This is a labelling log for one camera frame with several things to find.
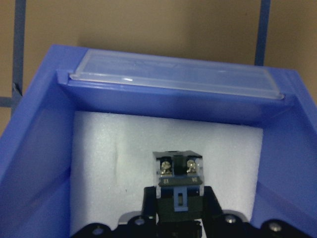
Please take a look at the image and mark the blue bin on left side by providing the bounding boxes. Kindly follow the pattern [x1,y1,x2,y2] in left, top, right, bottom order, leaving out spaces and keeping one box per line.
[0,45,317,238]

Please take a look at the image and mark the white foam pad in left bin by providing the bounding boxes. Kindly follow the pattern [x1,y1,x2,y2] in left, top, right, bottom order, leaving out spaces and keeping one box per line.
[70,112,263,234]

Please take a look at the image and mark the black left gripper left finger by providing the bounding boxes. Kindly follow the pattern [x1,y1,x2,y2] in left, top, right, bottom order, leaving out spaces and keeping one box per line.
[118,186,157,225]

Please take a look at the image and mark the yellow push button switch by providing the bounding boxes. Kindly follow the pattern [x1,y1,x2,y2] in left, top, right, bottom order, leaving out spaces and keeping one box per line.
[153,151,204,223]

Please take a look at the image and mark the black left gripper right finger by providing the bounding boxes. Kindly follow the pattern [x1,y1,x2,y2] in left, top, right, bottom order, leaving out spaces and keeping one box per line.
[202,186,248,225]

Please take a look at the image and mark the clear bin label holder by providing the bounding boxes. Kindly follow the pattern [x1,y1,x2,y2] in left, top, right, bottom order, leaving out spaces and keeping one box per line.
[69,49,284,100]

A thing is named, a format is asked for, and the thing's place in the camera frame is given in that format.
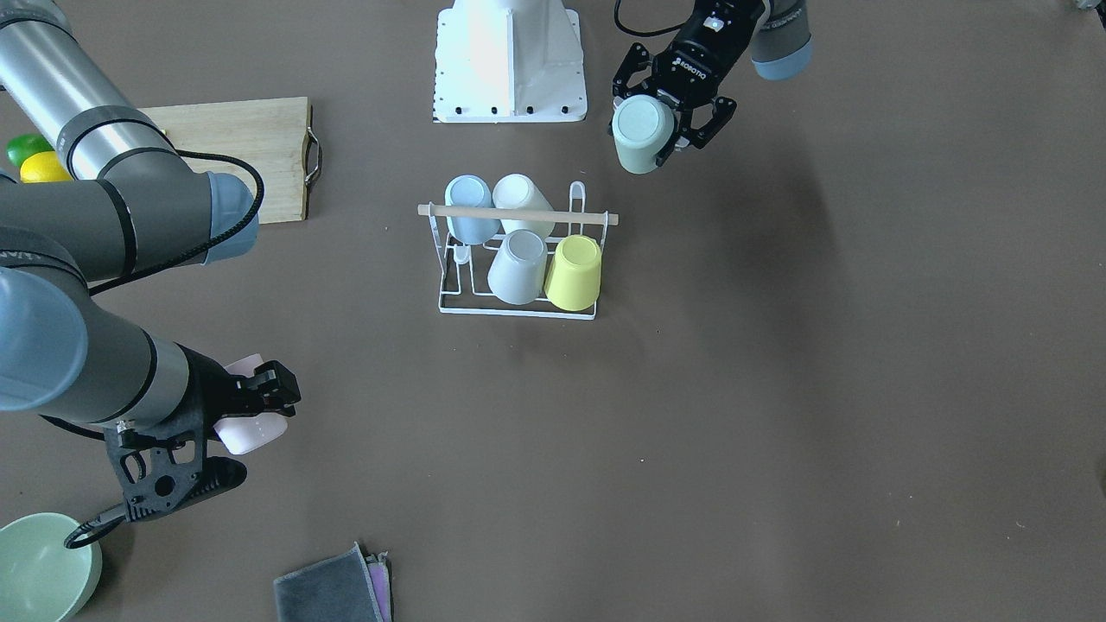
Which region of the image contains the cream white cup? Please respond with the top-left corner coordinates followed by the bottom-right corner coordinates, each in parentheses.
top-left (493, 174), bottom-right (556, 241)

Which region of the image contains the grey folded cloth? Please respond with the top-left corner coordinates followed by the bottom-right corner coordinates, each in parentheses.
top-left (273, 543), bottom-right (394, 621)

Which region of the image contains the yellow cup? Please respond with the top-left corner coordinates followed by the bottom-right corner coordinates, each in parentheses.
top-left (544, 235), bottom-right (601, 312)

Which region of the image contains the grey white cup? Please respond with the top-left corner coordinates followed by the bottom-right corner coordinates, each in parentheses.
top-left (487, 230), bottom-right (547, 305)

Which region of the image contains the wooden cutting board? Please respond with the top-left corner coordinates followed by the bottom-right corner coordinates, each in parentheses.
top-left (143, 96), bottom-right (313, 225)

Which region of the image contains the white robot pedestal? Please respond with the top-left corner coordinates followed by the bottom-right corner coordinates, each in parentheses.
top-left (432, 1), bottom-right (588, 124)

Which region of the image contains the yellow lemon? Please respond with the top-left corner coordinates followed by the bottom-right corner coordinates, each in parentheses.
top-left (19, 152), bottom-right (73, 182)

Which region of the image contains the green lime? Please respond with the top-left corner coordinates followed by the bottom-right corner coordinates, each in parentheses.
top-left (6, 133), bottom-right (54, 168)

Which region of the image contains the light blue cup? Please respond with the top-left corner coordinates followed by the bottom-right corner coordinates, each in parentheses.
top-left (444, 175), bottom-right (502, 246)

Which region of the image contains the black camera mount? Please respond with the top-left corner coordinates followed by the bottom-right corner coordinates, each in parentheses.
top-left (105, 418), bottom-right (246, 523)

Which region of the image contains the green cup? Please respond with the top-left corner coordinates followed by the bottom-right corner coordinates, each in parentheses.
top-left (611, 94), bottom-right (675, 175)

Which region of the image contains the white wire cup holder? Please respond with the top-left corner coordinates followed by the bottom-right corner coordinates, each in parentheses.
top-left (417, 182), bottom-right (620, 321)

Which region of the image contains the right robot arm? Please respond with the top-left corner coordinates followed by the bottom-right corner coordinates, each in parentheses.
top-left (3, 1), bottom-right (300, 437)

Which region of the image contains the mint green bowl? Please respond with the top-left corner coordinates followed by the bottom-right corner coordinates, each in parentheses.
top-left (1, 512), bottom-right (103, 621)

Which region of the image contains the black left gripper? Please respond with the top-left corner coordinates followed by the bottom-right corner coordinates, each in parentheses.
top-left (612, 1), bottom-right (769, 167)

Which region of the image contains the pink cup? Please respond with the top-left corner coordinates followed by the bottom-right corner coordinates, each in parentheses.
top-left (213, 352), bottom-right (289, 456)

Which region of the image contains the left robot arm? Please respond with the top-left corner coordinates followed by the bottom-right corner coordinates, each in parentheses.
top-left (609, 1), bottom-right (813, 175)

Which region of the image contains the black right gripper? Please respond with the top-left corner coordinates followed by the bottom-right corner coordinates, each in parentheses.
top-left (177, 348), bottom-right (302, 433)

# [AIM OF THE EXERCISE]
From the first record to the last, print everything again exactly, without pictures.

# [REPLY]
This is a labelling log for one camera frame with several things to find.
Please take a look at the image and mark the blue bin on left side by providing the bounding boxes. Kindly follow the pattern [x1,y1,x2,y2] in left, top, right, bottom order, leaving out spaces and keeping one box per line.
[0,45,317,238]

Please take a look at the image and mark the white foam pad in left bin by providing the bounding boxes. Kindly follow the pattern [x1,y1,x2,y2] in left, top, right, bottom order, leaving out spaces and keeping one box per line.
[70,112,263,234]

Please take a look at the image and mark the black left gripper left finger by providing the bounding boxes. Kindly follow the pattern [x1,y1,x2,y2] in left, top, right, bottom order, leaving out spaces and keeping one box per line.
[118,186,157,225]

Please take a look at the image and mark the yellow push button switch by providing the bounding boxes. Kindly follow the pattern [x1,y1,x2,y2] in left, top, right, bottom order, leaving out spaces and keeping one box per line.
[153,151,204,223]

Please take a look at the image and mark the black left gripper right finger by providing the bounding boxes. Kindly follow the pattern [x1,y1,x2,y2] in left, top, right, bottom order, leaving out spaces and keeping one box per line.
[202,186,248,225]

Please take a look at the image and mark the clear bin label holder by providing the bounding boxes. Kindly follow the pattern [x1,y1,x2,y2] in left, top, right, bottom order, leaving out spaces and keeping one box per line.
[69,49,284,100]

A thing is named, a format is asked for, and the thing's place in the camera frame is given in that format.
Which region of the image contains the cream white cup? Please respond with the top-left corner coordinates followed by the bottom-right corner coordinates, each in parentheses.
top-left (493, 174), bottom-right (556, 241)

Which region of the image contains the grey folded cloth? Please respond with the top-left corner coordinates followed by the bottom-right corner coordinates, each in parentheses.
top-left (273, 543), bottom-right (394, 621)

Which region of the image contains the yellow cup? Please respond with the top-left corner coordinates followed by the bottom-right corner coordinates, each in parentheses.
top-left (544, 235), bottom-right (601, 312)

Which region of the image contains the grey white cup? Please respond with the top-left corner coordinates followed by the bottom-right corner coordinates, each in parentheses.
top-left (487, 230), bottom-right (547, 305)

Which region of the image contains the wooden cutting board? Please respond with the top-left corner coordinates followed by the bottom-right corner coordinates, each in parentheses.
top-left (143, 96), bottom-right (313, 225)

Which region of the image contains the white robot pedestal? Please respond with the top-left corner coordinates followed by the bottom-right corner coordinates, each in parentheses.
top-left (432, 1), bottom-right (588, 124)

Which region of the image contains the yellow lemon? Please respond with the top-left corner coordinates followed by the bottom-right corner coordinates, each in parentheses.
top-left (19, 152), bottom-right (73, 182)

Which region of the image contains the green lime? Please respond with the top-left corner coordinates followed by the bottom-right corner coordinates, each in parentheses.
top-left (6, 133), bottom-right (54, 168)

Which region of the image contains the light blue cup? Please respond with the top-left corner coordinates followed by the bottom-right corner coordinates, each in parentheses.
top-left (444, 175), bottom-right (502, 246)

Which region of the image contains the black camera mount? Please respond with the top-left corner coordinates followed by the bottom-right corner coordinates, each in parentheses.
top-left (105, 418), bottom-right (246, 523)

Which region of the image contains the green cup? Please respond with the top-left corner coordinates followed by the bottom-right corner coordinates, each in parentheses.
top-left (611, 94), bottom-right (675, 175)

Which region of the image contains the white wire cup holder? Please respond with the top-left corner coordinates followed by the bottom-right corner coordinates, each in parentheses.
top-left (417, 182), bottom-right (620, 321)

Which region of the image contains the right robot arm? Please respond with the top-left corner coordinates followed by the bottom-right corner coordinates, each in parentheses.
top-left (3, 1), bottom-right (300, 437)

Which region of the image contains the mint green bowl? Please respond with the top-left corner coordinates followed by the bottom-right corner coordinates, each in parentheses.
top-left (1, 512), bottom-right (103, 621)

Which region of the image contains the black left gripper? Please respond with the top-left corner coordinates followed by the bottom-right corner coordinates, each in parentheses.
top-left (612, 1), bottom-right (769, 167)

Which region of the image contains the pink cup? Please respond with the top-left corner coordinates followed by the bottom-right corner coordinates, each in parentheses.
top-left (213, 352), bottom-right (289, 456)

Which region of the image contains the left robot arm? Please respond with the top-left corner coordinates followed by the bottom-right corner coordinates, each in parentheses.
top-left (609, 1), bottom-right (813, 175)

Which region of the image contains the black right gripper? Please respond with the top-left corner coordinates followed by the bottom-right corner coordinates, each in parentheses.
top-left (177, 348), bottom-right (302, 433)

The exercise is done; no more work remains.